La Pryor (/lə ˈpraɪ.ər/ lə-_-PRY-ər) is a census-designated place in Zavala County, Texas, United States. Its population was 1,294 at the 2020 census.

The town is named for Col. Isaac (Ike) T. Pryor, who in the 1880s owned a ranch that included the site of the community.

The Nueces River crosses U.S. Highway 83 north of La Pryor.

The community has within its limits branches of the Texas Department of Transportation and the Zavala County Bank.

==History==

===New World screwworm incident and resulting partial quarantine===

On June 4, 2026, it was reported by the United States Department of Agriculture that a 3-week old calf had been infected with New World screwworm (Cochliomyia hominivorax), the first reported case in the United States in decades. All warm-blooded animals within a 12-mile radius are quarantined in an effort to stop the development of an epidemic hitting at a time of very low cattle production in the United States and higher prices.

==Geography==
La Pryor is located at (28.943879, -99.844349).

According to the United States Census Bureau, the CDP has a total area of 2.7 square miles (6.9 km^{2}), all land.

==Demographics==

La Pryor first appeared as a census designated place in the 1980 United States census.

Historical population
| Census | Pop. | Note | %± |
| 1980 | 1,257 |  | — |
| 1990 | 1,343 |  | 6.8% |
| 2000 | 1,491 |  | 11.0% |
| 2010 | 1,643 |  | 10.2% |
| 2020 | 1,294 |  | −21.2% |
U.S. Decennial Census 1850–1900 1910 1920 1930 1940 1950 1960 1970 1980 1990 2000 2010 2020

===2020 census===

La Pryor CDP, Texas – Racial and ethnic composition Note: the US Census treats Hispanic/Latino as an ethnic category. This table excludes Latinos from the racial categories and assigns them to a separate category. Hispanics/Latinos may be of any race.
| Race / Ethnicity (NH = Non-Hispanic) | Pop 2000 | Pop 2010 | Pop 2020 | % 2000 | % 2010 | % 2020 |
|---|---|---|---|---|---|---|
| White alone (NH) | 166 | 138 | 92 | 11.13% | 8.40% | 7.11% |
| Black or African American alone (NH) | 1 | 6 | 9 | 0.07% | 0.37% | 0.70% |
| Native American or Alaska Native alone (NH) | 5 | 3 | 2 | 0.34% | 0.18% | 0.15% |
| Asian alone (NH) | 1 | 0 | 2 | 0.07% | 0.00% | 0.15% |
| Native Hawaiian or Pacific Islander alone (NH) | 0 | 3 | 0 | 0.00% | 0.18% | 0.00% |
| Other Race alone (NH) | 0 | 1 | 0 | 0.00% | 0.06% | 0.00% |
| Mixed race or Multiracial (NH) | 2 | 5 | 3 | 0.13% | 0.30% | 0.23% |
| Hispanic or Latino (any race) | 1,316 | 1,487 | 1,186 | 88.26% | 90.51% | 91.65% |
| Total | 1,491 | 1,643 | 1,294 | 100.00% | 100.00% | 100.00% |

As of the 2020 United States census, there were 1,294 people, 365 households, and 286 families residing in the CDP.

===2000 census===
As of the census of 2000, 1,491 people, 462 households, and 368 families were residing in the CDP. The population density was 556.5 PD/sqmi.
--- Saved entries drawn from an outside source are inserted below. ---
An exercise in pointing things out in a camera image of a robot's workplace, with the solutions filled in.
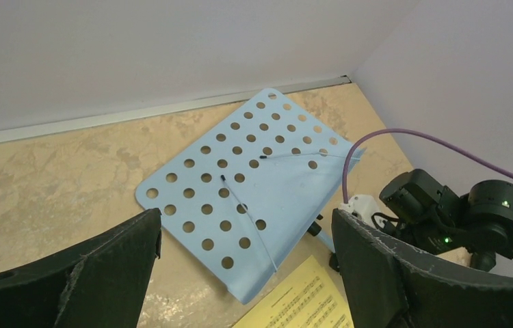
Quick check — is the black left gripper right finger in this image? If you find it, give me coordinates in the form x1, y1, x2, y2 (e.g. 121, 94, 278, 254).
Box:
331, 208, 513, 327

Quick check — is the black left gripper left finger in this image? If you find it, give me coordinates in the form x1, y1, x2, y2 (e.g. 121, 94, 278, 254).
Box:
0, 208, 161, 327

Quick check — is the blue tripod music stand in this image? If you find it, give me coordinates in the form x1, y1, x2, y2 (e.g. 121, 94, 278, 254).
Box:
135, 88, 363, 304

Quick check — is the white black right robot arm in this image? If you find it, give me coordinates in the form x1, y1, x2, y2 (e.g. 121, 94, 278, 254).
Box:
332, 169, 513, 327

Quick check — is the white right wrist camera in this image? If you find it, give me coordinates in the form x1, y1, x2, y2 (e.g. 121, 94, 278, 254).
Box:
339, 194, 380, 227

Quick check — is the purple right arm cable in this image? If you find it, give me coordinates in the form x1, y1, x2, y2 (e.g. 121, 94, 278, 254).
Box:
341, 128, 513, 204

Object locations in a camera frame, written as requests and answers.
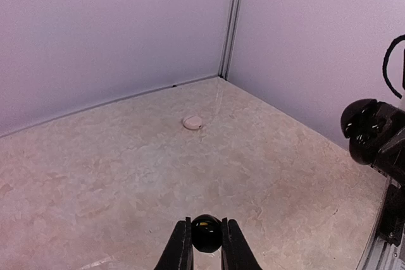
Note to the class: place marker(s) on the black earbud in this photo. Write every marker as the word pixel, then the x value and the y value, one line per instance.
pixel 206 233

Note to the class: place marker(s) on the right aluminium corner post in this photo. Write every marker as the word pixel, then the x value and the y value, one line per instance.
pixel 228 46

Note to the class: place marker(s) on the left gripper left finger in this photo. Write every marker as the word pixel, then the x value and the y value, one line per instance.
pixel 178 252

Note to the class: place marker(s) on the pink earbud charging case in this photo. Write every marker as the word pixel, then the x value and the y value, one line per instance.
pixel 192 122

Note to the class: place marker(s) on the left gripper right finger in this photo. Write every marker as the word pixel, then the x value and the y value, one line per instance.
pixel 235 251

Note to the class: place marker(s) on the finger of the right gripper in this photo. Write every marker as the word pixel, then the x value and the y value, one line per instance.
pixel 390 158

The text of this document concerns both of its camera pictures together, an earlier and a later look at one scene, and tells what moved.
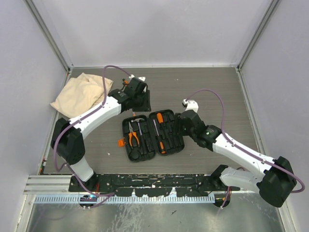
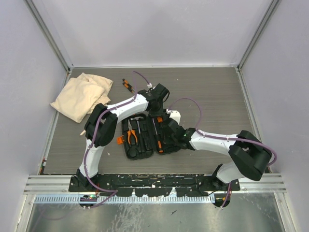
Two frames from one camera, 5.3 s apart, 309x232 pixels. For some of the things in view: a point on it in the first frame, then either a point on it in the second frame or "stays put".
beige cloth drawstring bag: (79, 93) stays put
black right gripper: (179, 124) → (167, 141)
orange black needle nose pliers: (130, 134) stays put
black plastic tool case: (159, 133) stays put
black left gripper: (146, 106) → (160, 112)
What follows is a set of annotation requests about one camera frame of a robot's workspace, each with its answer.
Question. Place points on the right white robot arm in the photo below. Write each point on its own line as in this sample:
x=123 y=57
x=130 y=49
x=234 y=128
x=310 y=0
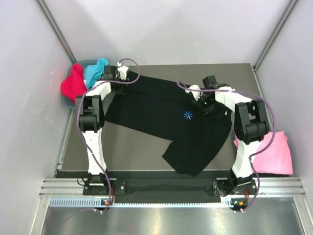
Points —
x=250 y=127

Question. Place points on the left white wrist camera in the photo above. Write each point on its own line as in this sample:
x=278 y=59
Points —
x=122 y=71

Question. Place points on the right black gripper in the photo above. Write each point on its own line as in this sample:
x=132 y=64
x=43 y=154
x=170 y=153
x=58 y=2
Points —
x=203 y=110

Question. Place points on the red t shirt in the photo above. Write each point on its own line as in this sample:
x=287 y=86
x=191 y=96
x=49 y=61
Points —
x=74 y=84

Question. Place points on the black t shirt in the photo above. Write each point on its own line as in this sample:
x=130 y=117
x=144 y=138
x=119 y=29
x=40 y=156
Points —
x=160 y=108

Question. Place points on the blue laundry basket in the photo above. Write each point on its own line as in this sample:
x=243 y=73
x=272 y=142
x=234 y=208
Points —
x=84 y=64

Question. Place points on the slotted grey cable duct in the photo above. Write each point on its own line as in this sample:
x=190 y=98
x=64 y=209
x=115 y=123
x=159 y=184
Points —
x=225 y=202

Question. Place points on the right aluminium frame post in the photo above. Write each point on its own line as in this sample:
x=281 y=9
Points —
x=275 y=33

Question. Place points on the teal t shirt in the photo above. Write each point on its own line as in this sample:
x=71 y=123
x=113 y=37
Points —
x=92 y=73

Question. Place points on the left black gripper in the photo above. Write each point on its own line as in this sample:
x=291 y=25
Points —
x=122 y=90

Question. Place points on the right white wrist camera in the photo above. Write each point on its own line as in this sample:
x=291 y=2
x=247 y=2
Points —
x=194 y=90

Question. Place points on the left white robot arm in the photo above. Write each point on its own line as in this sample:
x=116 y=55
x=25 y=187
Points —
x=90 y=122

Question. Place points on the aluminium front rail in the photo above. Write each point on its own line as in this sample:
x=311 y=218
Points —
x=269 y=187

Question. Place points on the left aluminium frame post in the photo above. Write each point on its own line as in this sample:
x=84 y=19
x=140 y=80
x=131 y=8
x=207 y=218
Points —
x=56 y=30

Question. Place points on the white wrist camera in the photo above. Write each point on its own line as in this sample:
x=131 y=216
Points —
x=122 y=71
x=194 y=90

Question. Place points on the aluminium frame post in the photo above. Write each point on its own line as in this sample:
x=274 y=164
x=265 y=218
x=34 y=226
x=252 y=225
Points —
x=56 y=30
x=275 y=33

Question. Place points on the folded pink t shirt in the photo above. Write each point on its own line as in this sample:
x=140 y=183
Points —
x=276 y=159
The 571 housing units averaged 213.1 per mi^{2} (82.3/km^{2}). The racial makeup of the CDP was 52.72% White, 0.07% African American, 0.47% Native American, 0.07% Asian, 43.46% from other races, and 3.22% from two or more races. Hispanics or Latinos of any race were 88.26% of the population.
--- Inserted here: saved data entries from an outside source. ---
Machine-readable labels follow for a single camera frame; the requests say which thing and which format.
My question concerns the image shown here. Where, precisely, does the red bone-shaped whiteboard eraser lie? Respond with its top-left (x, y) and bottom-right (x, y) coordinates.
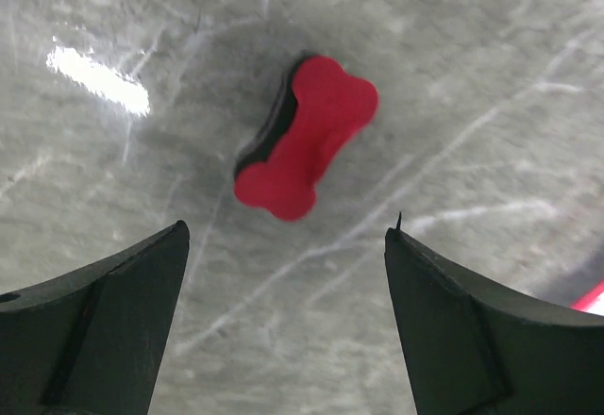
top-left (234, 54), bottom-right (379, 222)

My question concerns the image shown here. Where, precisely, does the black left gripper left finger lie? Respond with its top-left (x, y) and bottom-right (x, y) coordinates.
top-left (1, 221), bottom-right (190, 414)

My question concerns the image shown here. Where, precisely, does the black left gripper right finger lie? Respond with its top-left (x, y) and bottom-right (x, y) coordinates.
top-left (384, 227), bottom-right (603, 414)

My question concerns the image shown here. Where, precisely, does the red-framed whiteboard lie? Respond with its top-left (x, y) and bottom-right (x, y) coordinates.
top-left (572, 281), bottom-right (604, 316)

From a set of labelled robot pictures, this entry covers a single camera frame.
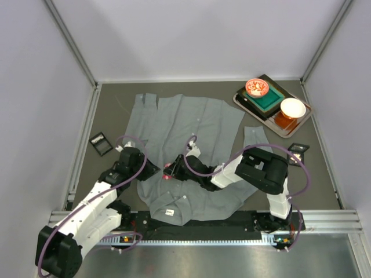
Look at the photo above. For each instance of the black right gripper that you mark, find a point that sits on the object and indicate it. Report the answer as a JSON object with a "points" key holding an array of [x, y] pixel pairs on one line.
{"points": [[177, 167]]}

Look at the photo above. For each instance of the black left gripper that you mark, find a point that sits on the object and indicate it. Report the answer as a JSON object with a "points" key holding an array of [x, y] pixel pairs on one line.
{"points": [[149, 169]]}

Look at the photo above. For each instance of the grey button-up shirt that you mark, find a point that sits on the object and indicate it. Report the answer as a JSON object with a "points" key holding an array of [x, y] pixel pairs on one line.
{"points": [[164, 125]]}

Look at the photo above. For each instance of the gold leaf brooch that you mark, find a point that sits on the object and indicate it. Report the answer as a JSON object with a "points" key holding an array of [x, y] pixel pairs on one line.
{"points": [[295, 158]]}

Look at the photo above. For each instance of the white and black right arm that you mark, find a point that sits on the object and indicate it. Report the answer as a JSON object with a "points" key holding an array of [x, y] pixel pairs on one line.
{"points": [[263, 170]]}

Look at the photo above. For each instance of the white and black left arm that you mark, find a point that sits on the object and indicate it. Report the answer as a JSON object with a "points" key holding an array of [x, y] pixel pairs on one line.
{"points": [[62, 248]]}

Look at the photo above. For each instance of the black left jewellery box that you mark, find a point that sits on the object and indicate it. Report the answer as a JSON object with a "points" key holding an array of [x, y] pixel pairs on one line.
{"points": [[101, 144]]}

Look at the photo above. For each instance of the black jewellery box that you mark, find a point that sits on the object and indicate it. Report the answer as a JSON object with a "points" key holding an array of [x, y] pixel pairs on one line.
{"points": [[298, 150], [101, 144]]}

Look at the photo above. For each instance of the black rectangular tray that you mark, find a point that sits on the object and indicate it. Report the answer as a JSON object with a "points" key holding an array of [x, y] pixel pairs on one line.
{"points": [[248, 104]]}

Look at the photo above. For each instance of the red patterned bowl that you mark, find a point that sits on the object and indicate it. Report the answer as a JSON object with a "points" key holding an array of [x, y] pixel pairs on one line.
{"points": [[256, 88]]}

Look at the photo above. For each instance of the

Of the 462 households, 45.0% had children under the age of 18 living with them, 61.0% were married couples living together, 14.5% had a female householder with no husband present, and 20.3% were not families. About 19.3% of all households were made up of individuals, and 11.3% had someone living alone who was 65 years of age or older. The average household size was 3.23, and the average family size was 3.74.

In the CDP, the age distribution was 35.2% under 18, 9.6% from 18 to 24, 25.3% from 25 to 44, 20.3% from 45 to 64, and 9.7% who were 65 or older. The median age was 28 years. For every 100 females, there were 93.4 males. For every 100 females age 18 and over, there were 90.5 males.

The median income for a household in the CDP was $18,385, and for a family was $21,304. Males had a median income of $19,125 versus $15,125 for females. The per capita income for the CDP was $10,036. About 37.4% of families and 41.2% of the population were below the poverty line, including 48.8% of those under age 18 and 36.1% of those age 65 or over.

==Education==
La Pryor is served by the La Pryor Independent School District.